I say to all lenders, whether they are mainstream bank lenders, non-bank lenders or service providers, that I expect all of them to treat customers fairly and to be sympathetic to the individual circumstances households are facing. Many such households are facing significant increases in their monthly repayments, which will be a burden, and it will be difficult for many of them to repay. I expect lenders to fulfil, both in word and in sprit, the code of conduct on mortgage arrears, CCMA, and the consumer protection code. That involves proactively working with those borrowers to ensure they do not fall into arrears. The point has to be made that we now have the lowest level of mortgage arrears in Ireland since 2010. Just over 4% of principal dwelling home mortgages are in arrears of 90 days or more. That is testament to the work of the lenders with the borrowers and the support of Government at different stages in helping people to stay afloat. It is remarkable that during the whole economic downturn and the consequences of Covid, we did not see an uptake in the level of mortgage arrears. It is because of the collective work of everyone, including the regulator, the lenders, borrowers making conscious decisions to prioritise mortgage repayments, and indeed the support of Government.

I want everyone, particularly those who have statutory responsibilities, to step up and support mortgage holders who are going to come under pressure. There is no doubt whatsoever about that. Government will, as always, consider what is the most appropriate response to deal with the cost-of-living pressures people are facing. In the next couple of weeks we have decisions to make in that regard. What we cannot do is make it up as we go along and come in on an ad hocbasis every week or second week with new taxation and spending proposals without setting out the overall fiscal plan for the country.

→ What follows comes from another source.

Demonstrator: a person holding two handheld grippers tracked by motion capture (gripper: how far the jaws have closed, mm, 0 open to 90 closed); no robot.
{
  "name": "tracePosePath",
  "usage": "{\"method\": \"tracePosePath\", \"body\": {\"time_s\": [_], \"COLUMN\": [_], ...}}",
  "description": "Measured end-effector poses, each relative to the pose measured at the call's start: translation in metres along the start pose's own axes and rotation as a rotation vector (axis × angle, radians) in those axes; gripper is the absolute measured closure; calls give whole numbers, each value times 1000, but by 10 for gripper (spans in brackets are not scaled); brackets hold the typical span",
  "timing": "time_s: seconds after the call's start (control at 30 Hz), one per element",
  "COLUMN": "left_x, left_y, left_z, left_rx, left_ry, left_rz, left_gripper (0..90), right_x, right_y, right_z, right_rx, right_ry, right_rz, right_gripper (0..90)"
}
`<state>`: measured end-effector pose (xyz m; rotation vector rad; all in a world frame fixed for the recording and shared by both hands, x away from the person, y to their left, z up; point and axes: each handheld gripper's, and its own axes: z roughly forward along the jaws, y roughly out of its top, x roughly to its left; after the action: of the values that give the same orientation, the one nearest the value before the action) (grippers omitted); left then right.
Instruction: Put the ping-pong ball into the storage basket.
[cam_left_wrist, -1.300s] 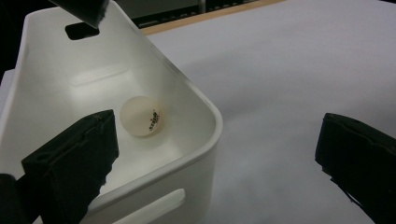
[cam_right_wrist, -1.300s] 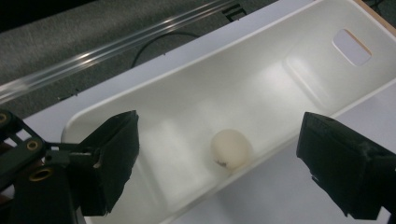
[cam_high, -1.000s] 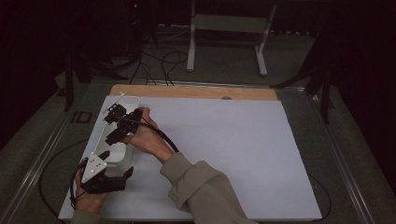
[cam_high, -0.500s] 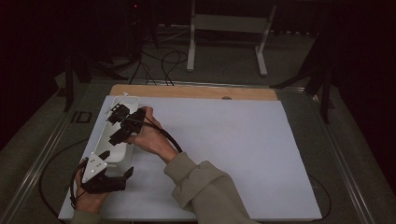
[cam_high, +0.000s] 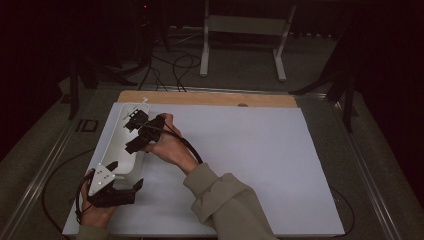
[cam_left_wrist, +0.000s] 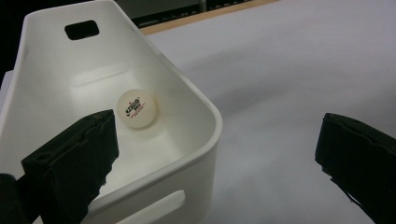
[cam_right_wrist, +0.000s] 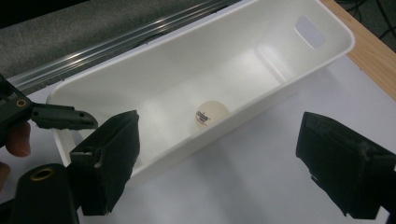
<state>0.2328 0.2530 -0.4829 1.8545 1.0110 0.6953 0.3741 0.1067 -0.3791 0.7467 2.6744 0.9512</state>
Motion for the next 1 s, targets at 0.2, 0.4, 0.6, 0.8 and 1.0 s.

It is important we have regard to that when we are making decisions. When we are making proposals, we have to make sure we know exactly how much they are going to cost. We do not have a costing for the proposal that has been put forward here. We now have more than 716,000 primary dwelling mortgage accounts, as of the end of September. Of these, approximately 35% were on tracker mortgages and 26% were on another type of variable rate. If all of these mortgage accounts were to receive a subsidy of €1,500 it would cost in the region of €655 million per annum. Sinn Féin will make the case that is not what is being proposed, but we need to have a costing for any proposal that is put to the House that has a direct fiscal impact on the Exchequer. The sums involved are very large. I know the Deputies have said the measure is temporary. We do not know what temporary means in the context of what is being proposed.